EXERCISE REQUIREMENTS: What you return should be only the lines in the entries below between the one holding "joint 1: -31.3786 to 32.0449" and the one holding "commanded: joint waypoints", ends included, with every picture left out.

PROVIDED INFORMATION:

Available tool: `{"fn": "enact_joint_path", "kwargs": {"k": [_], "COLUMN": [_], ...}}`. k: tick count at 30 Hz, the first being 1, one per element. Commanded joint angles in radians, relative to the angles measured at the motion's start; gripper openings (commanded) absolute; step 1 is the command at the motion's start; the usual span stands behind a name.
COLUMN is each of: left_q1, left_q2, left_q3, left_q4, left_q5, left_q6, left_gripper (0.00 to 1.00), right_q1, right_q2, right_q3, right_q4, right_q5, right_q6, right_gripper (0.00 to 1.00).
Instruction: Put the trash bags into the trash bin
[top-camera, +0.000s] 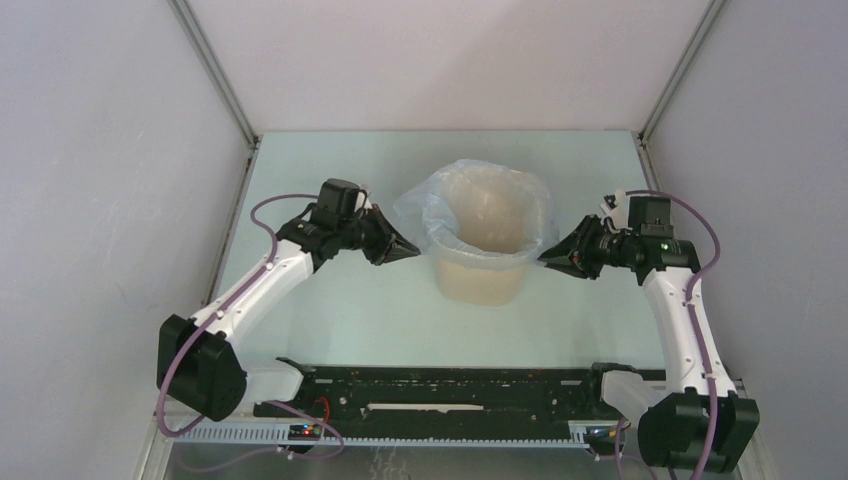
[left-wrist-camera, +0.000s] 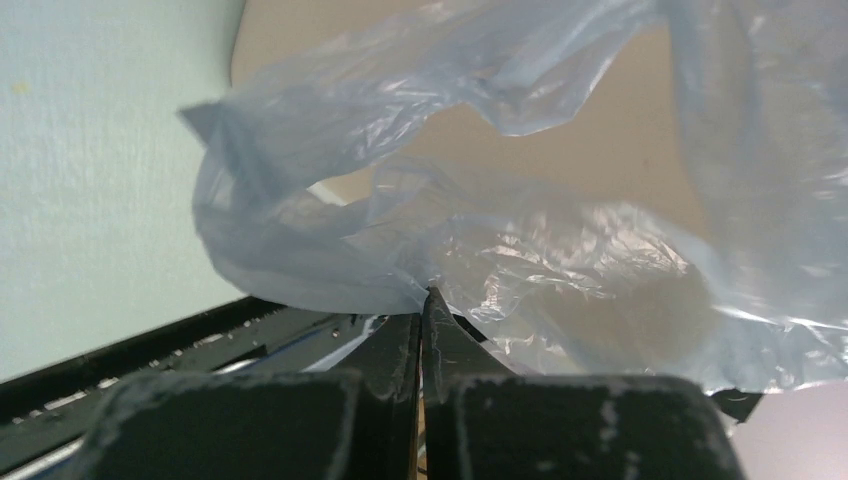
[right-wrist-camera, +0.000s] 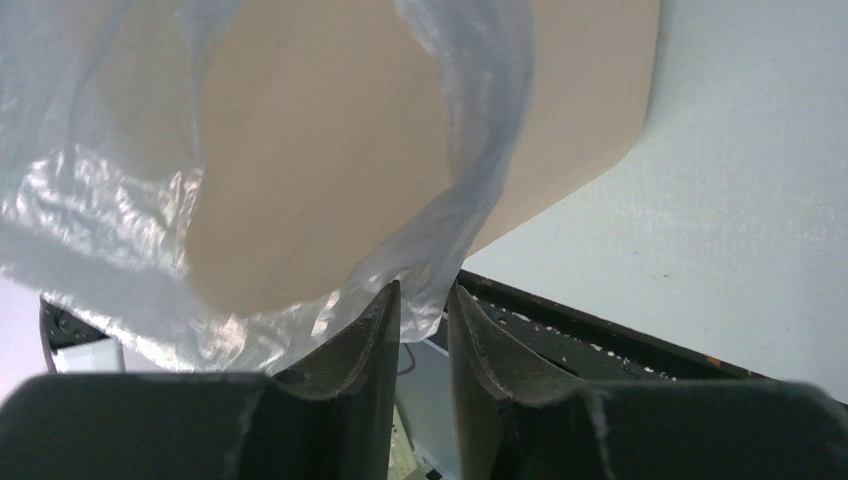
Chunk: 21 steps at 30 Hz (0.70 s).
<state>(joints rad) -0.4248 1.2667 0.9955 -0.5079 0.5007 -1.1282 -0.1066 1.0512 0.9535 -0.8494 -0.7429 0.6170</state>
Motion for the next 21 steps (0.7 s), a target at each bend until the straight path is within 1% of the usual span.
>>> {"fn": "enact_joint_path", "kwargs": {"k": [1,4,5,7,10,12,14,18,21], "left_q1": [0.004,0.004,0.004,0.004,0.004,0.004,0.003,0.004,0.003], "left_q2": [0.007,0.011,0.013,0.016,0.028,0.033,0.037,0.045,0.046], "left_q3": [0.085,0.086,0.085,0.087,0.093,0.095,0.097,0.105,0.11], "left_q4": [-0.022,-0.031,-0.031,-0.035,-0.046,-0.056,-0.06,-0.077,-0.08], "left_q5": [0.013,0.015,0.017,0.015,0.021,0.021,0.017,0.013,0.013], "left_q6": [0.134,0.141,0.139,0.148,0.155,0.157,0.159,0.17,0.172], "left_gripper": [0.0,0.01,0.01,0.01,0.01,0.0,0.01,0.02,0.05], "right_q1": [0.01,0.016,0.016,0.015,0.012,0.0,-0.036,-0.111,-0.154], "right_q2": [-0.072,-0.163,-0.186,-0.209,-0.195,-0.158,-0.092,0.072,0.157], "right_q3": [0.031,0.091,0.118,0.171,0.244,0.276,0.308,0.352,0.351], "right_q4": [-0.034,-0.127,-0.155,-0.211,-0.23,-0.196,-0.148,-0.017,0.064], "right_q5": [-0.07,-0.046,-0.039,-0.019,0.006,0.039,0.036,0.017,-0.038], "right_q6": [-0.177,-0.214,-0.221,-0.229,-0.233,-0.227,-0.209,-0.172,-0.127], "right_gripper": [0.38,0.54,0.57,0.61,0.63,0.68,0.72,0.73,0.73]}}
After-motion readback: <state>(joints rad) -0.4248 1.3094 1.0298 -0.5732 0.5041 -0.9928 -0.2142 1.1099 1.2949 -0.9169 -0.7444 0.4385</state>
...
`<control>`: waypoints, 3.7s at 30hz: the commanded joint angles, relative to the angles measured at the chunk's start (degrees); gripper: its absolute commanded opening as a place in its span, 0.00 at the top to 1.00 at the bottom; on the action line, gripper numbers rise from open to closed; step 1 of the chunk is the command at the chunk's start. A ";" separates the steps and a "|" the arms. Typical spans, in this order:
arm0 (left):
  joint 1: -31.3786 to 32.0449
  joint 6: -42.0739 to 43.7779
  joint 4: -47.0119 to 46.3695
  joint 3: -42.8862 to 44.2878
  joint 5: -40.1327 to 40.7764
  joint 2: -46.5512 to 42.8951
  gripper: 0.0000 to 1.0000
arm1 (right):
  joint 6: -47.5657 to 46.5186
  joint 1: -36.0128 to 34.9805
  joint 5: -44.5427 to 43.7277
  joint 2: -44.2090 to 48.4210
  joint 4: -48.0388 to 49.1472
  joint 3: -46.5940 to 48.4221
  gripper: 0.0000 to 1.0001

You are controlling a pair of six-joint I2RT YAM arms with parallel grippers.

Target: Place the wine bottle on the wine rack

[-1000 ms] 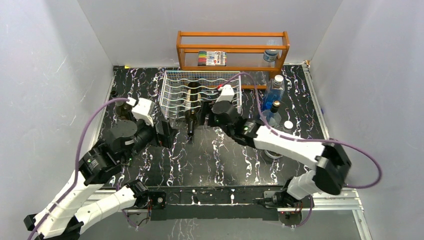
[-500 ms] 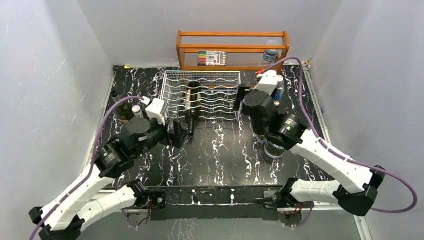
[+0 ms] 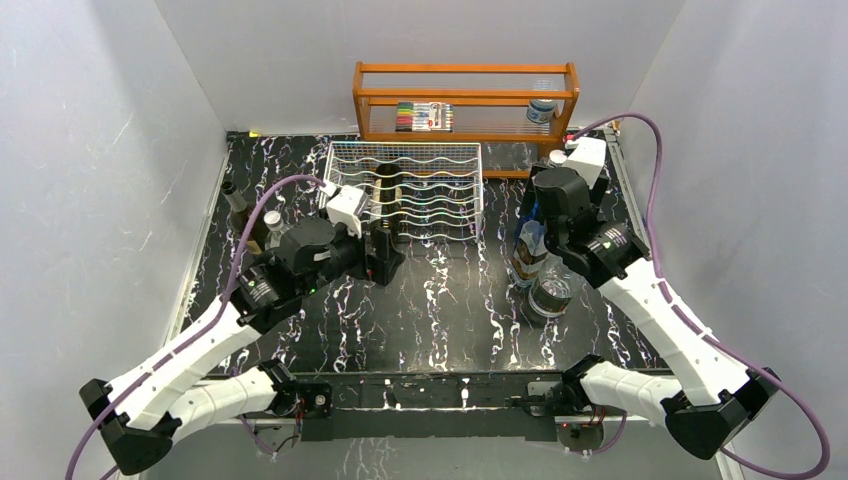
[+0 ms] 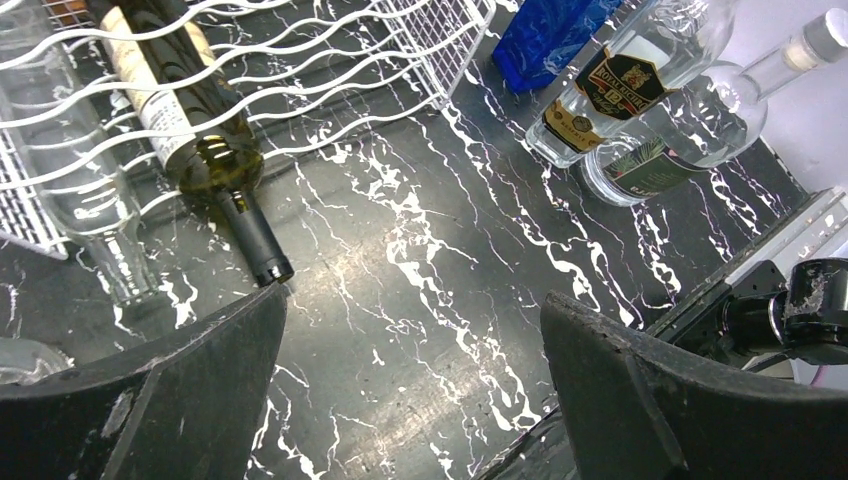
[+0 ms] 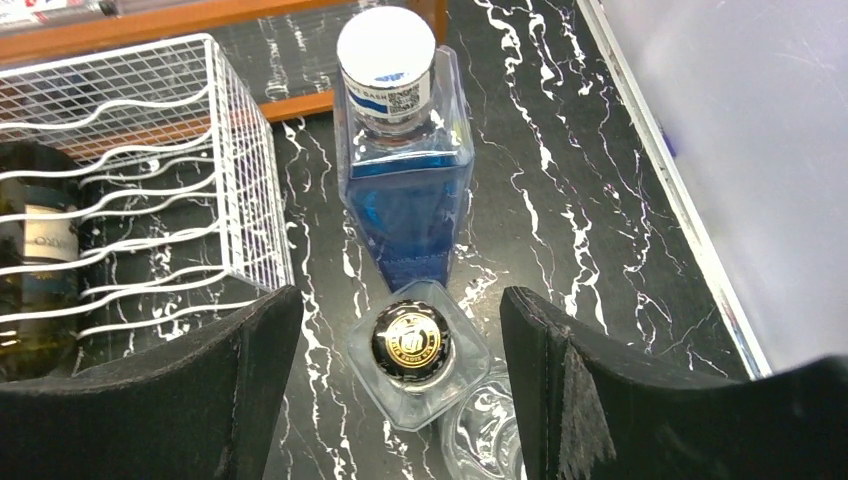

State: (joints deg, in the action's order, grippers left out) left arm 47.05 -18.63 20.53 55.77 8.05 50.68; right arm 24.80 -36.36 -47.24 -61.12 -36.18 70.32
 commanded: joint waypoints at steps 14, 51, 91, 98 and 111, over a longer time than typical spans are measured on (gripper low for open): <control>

REPLY TO THE TASK:
  joint 1: -31.3786 to 32.0449
  joint 6: -42.0739 to 43.7779
  joint 4: -47.0119 to 46.3695
  joint 3: -42.8862 to 44.2878
  joint 5: -40.1327 to 40.7764
  joint 2: -46.5512 to 42.8951
  gripper: 0.0000 to 1.0000
arm1 (right):
  joint 6: -47.5657 to 46.5186
  joint 1: -36.0128 to 34.9805
  joint 5: -44.5427 to 43.7277
  joint 2: -44.2090 to 48.4210
  joint 4: -48.0388 to 49.1472
  joint 3: -46.5940 to 48.4221
  gripper: 0.0000 to 1.0001

You are controlling a pair of six-joint I2RT YAM arms with parallel grippers.

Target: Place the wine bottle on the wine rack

[-1000 ms] 
[-500 ms] 
[+0 ms] 
[+0 ms] 
[+0 ms] 

State: (joints deg, in the action's order, grippers left out) left arm 47.05 -18.63 20.53 55.77 8.05 50.68; right arm 24.80 -36.36 -47.24 -61.12 -36.18 70.32
 commanded: joint waypoints at steps 14, 51, 91, 98 and 111, over a longer time than typical spans are measured on (gripper low for open): <control>

There is no more to the output, and the exercise is done.